Part 10 Lab 1: Getting started with RStudio, Git, and Markdown
In this lab you will do 4 things:
- Get acquainted with RStudio and customize it to your liking.
- Practice writing a document with Markdown.
- Practice using some basic functions in R.
- Make a GitHub repository to save and share your work.
10.1 Part 1: Set up R and RStudio
First, install two packages we will use a lot in class:
tidyverse
palmerpenguins
Next, customize some RStudio settings:
- Click Tools → Global Options…
1. On the first page, under Workspace:
- Uncheck Restore .RData into workspace at startup
- Set Save workspace to .RData on exit to Never
- Under History:
- Uncheck Always save history (even when not saving .RData)
- Click the Advanced button at the top. Under Other:
- Check Show .Last.value in environment listing
Now, adjust the appearance of RStudio to your liking:
- In the Pane Layout window, you can rearrange RStudio’s 4 panes.
- In the Appearance window, you can change your font size, code typeface, and RStudio color scheme. - I use the Tomorrow Night Bright color scheme.
- In the Code window, you can change various ways about how code is inserted and shown.
Change 3 settings from their defaults:
- On the Editing page, under General, check Use native pipe operator |> (requires R 4.1+)

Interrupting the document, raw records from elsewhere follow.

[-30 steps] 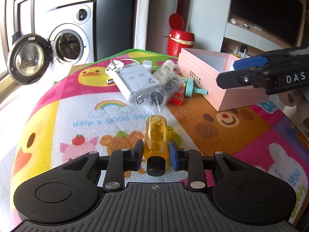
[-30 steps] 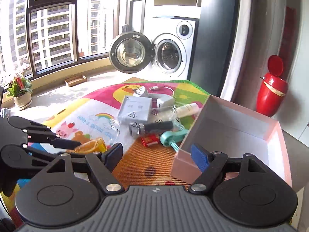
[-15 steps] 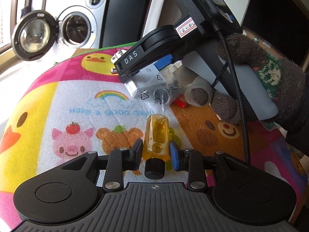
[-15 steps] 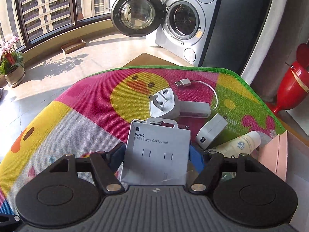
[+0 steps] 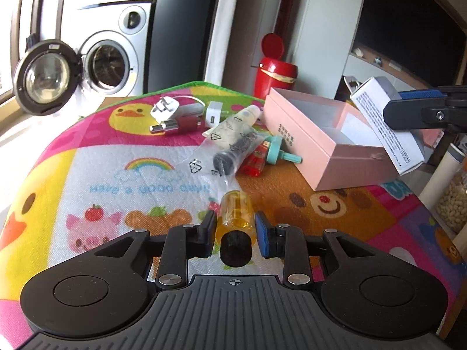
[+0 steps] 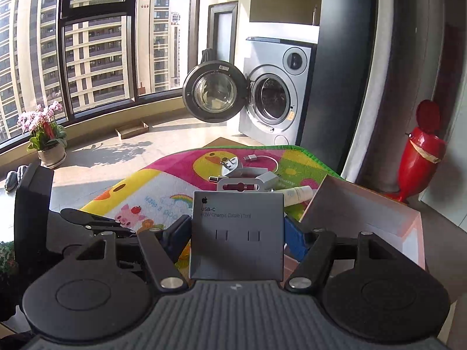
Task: Organize rigid objects
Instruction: 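Carry the bottle and USB-C box into the pink box and open both tools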
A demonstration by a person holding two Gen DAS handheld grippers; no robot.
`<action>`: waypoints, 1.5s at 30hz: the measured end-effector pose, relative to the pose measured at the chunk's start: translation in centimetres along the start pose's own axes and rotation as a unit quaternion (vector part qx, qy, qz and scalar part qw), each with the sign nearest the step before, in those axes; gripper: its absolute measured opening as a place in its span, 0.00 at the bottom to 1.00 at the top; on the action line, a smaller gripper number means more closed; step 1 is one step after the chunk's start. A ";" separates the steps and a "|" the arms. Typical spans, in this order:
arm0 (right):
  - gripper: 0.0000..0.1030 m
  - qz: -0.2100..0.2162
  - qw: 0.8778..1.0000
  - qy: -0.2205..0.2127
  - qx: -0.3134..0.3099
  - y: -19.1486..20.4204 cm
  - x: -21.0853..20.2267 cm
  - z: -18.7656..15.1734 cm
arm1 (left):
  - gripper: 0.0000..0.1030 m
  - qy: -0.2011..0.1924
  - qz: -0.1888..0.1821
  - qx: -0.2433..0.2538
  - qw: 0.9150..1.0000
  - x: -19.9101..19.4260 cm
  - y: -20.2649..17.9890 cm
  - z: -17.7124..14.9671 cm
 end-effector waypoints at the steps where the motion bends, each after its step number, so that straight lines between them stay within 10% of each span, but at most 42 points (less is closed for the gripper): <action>1: 0.66 -0.012 1.000 0.000 0.010 -0.9 -1.1 -1.4 | 0.31 -0.002 -0.008 0.019 1.000 -0.5 -1.0 0.0; 15: 0.66 -0.088 0.986 -0.012 0.141 -7.9 -7.2 -12.5 | 0.31 -0.014 -0.067 0.170 0.983 -3.5 -12.4 1.1; 21: 0.66 -0.117 0.982 -0.075 0.128 -10.0 -8.1 -8.6 | 0.31 -0.072 -0.080 0.172 0.979 -3.6 -13.5 10.5; 28: 0.66 -0.151 0.980 -0.061 0.117 -14.7 -1.2 -1.3 | 0.31 -0.040 -0.075 0.126 0.988 5.1 -12.5 19.8; 38: 0.67 -0.113 0.986 0.041 0.112 -17.3 10.1 -2.2 | 0.31 0.031 -0.065 0.128 0.989 14.7 -12.3 19.3; 45: 0.77 -0.124 0.986 0.010 0.108 -16.0 6.5 -4.4 | 0.32 0.061 -0.062 0.126 0.988 16.8 -12.0 17.8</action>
Point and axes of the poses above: each gripper's, at about its wrist camera, not at the fingertips, and x roughly the way its jaws point, y to its left, z to its top, the point moved 7 cm from there along x, roughly the way its jaws point, and after that the axes turned 12 degrees about y, right-handed, at the moved point
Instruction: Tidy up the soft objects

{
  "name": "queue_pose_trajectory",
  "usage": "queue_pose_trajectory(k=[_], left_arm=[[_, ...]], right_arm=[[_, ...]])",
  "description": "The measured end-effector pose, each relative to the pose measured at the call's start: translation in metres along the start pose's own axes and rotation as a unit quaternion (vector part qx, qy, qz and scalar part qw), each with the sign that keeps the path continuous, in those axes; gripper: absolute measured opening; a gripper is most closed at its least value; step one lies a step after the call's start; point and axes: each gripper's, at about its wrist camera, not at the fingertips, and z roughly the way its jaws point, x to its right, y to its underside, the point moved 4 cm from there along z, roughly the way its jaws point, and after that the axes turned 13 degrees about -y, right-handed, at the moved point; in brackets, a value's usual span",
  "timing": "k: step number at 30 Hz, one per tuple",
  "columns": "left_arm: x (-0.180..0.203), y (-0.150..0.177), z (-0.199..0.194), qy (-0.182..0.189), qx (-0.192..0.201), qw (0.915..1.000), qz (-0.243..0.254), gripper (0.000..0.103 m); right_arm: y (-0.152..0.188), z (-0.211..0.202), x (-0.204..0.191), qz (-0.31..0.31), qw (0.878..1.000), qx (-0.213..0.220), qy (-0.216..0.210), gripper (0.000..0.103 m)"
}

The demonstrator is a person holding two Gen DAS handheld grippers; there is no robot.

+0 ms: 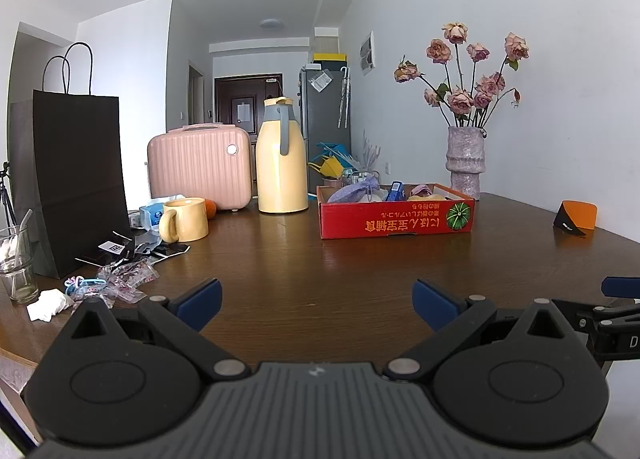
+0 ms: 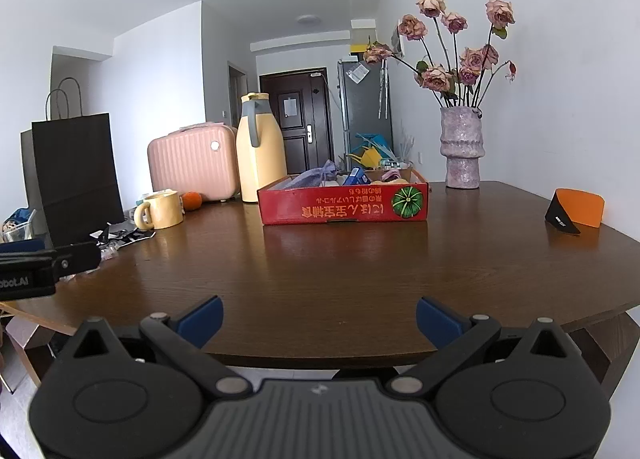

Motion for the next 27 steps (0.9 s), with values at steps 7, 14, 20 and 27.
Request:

- On the Editing page, under Execution ,set Ctrl/Cmd+Enter executes to Multiple consecutive R lines
- On the Display page, check Rainbow parentheses
- In the RMarkdown window, you can change how RMarkdown is shown while you edit it. - Uncheck Show output inline for all RMarkdown documents.
Go ahead and customize your RStudio appearance (color theme, font, etc.) and pane layout to whatever you find appealing. You can always come back and change these later until you find a setup you like.
10.2 Part 2: Make a README.md file with Markdown
In RStudio, make a Markdown file from the File menu.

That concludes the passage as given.